> [Your task]: Reproduce only what lies between the first line of the material below and the line containing "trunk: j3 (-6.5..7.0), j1", with both of those lines included and every line kept exact.

====

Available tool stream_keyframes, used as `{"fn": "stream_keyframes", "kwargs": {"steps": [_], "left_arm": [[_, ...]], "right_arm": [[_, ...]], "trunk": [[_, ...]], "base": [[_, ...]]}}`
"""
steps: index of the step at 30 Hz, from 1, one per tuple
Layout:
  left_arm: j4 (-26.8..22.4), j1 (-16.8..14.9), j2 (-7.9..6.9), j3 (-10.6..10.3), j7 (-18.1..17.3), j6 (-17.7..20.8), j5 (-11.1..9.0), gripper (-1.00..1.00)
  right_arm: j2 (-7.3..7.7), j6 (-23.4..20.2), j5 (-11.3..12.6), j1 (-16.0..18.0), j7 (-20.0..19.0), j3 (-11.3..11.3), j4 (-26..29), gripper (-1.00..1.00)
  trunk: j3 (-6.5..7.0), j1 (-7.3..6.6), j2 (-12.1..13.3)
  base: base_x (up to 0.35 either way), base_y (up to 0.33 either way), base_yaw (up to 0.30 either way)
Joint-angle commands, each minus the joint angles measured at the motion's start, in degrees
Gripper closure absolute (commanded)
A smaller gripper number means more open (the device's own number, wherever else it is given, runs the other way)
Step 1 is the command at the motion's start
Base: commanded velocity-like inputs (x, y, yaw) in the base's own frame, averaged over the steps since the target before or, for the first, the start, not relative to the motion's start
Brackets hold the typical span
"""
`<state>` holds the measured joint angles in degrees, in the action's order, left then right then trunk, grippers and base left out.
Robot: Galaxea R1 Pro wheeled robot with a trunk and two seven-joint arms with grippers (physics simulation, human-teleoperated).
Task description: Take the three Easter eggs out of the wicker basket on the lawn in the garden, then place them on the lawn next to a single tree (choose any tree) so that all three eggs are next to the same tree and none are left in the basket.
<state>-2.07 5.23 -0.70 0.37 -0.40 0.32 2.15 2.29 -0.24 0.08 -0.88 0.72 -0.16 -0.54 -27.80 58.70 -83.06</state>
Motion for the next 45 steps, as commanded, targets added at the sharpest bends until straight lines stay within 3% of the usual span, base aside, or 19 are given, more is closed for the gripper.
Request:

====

> [Output]:
Available tool stream_keyframes, used as `{"fn": "stream_keyframes", "kwargs": {"steps": [_], "left_arm": [[_, ...]], "right_arm": [[_, ...]], "trunk": [[_, ...]], "base": [[_, ...]]}}`
"""
steps: index of the step at 30 Hz, from 1, one per tuple
Layout:
  left_arm: j4 (-26.8..22.4), j1 (-16.8..14.9), j2 (-7.9..6.9), j3 (-10.6..10.3), j7 (-18.1..17.3), j6 (-17.7..20.8), j5 (-11.1..9.0), gripper (-1.00..1.00)
  right_arm: j2 (-7.3..7.7), j6 (-23.4..20.2), j5 (-11.3..12.6), j1 (-16.0..18.0), j7 (-20.0..19.0), j3 (-11.3..11.3), j4 (-26..29), gripper (-1.00..1.00)
  trunk: j3 (-6.5..7.0), j1 (-7.3..6.6), j2 (-12.1..13.3)

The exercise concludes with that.